The good news is you don’t have the time or capacity to handle all of that attention, despite what you may think, and catching the eye of even a small percentage of the women you come across still translates into a large number.  The reality is that trying to date more than two or three women at a time, as much fun as it may seem in your head, would start to work against the quality of your life, as you would find little time to yourself and being much more reactionary to your social life, as opposed to actively defining it.  You’ll be less happy with more women and happier with less, even though that seems counterintuitive to almost every male out there.  Once again – Less is More.  Get one at a time down first and then you can concern yourself with adding more if that’s your interest.

Since you don’t have to worry about appealing to the masses of women out there, your task now is to find those few that you will really connect with.  The hardest part of this is the patience involved because a woman who wants to get closer to you will let you know it, but in a subtle manner.  Your task is to make sure you’re alert enough to pick the signal up when it is sent your way and be ready for it, regardless of how long it takes.  This simply means is you go about your normal routine, and at all times be prepared to hone your Good Bad Boy skills. 

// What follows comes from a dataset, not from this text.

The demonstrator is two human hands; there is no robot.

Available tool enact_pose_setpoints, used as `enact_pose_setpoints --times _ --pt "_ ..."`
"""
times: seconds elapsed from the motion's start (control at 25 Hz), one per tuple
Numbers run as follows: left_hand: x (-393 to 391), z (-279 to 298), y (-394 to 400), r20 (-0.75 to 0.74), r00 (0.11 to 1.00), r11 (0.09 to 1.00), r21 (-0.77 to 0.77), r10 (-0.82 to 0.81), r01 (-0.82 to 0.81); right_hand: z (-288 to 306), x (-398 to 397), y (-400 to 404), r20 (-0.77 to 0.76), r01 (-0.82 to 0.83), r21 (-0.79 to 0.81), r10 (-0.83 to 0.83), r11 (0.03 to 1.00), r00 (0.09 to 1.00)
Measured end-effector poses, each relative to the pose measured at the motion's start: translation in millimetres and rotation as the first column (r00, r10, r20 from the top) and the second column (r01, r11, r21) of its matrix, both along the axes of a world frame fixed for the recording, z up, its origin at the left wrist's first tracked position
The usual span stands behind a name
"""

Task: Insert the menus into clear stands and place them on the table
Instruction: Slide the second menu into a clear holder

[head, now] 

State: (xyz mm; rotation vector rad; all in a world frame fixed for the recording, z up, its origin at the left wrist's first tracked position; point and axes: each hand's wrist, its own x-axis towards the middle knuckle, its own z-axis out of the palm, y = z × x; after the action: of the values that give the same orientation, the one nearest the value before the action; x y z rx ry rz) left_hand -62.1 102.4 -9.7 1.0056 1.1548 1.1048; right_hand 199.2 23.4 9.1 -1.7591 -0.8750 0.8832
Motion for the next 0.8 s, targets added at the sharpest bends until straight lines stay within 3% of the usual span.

Instead of being like most men, trying to impress yourself onto a woman that really isn’t interested, you’ll patiently wait for one that is interested in you to show you a sign.  Mind you, you have to have your radar on all the time.   You have to be proactive, and practice all the things we mentioned during the early dating scenarios--making eye contact, smiling, being ready and able to drop a clever line to get things rolling – but after that, you step back and wait for the green light, whether it shows up or not.  This is important for a Good Bad Boy, since you only want to go where the lust is, and not where you’re uninvited. 

There is no timetable for any of this, you can go weeks without any positive responses or have two women show they’re interested within an hour.  Consistency is the key, and of course letting go of any expectation as to when and how it’s all supposed to happen.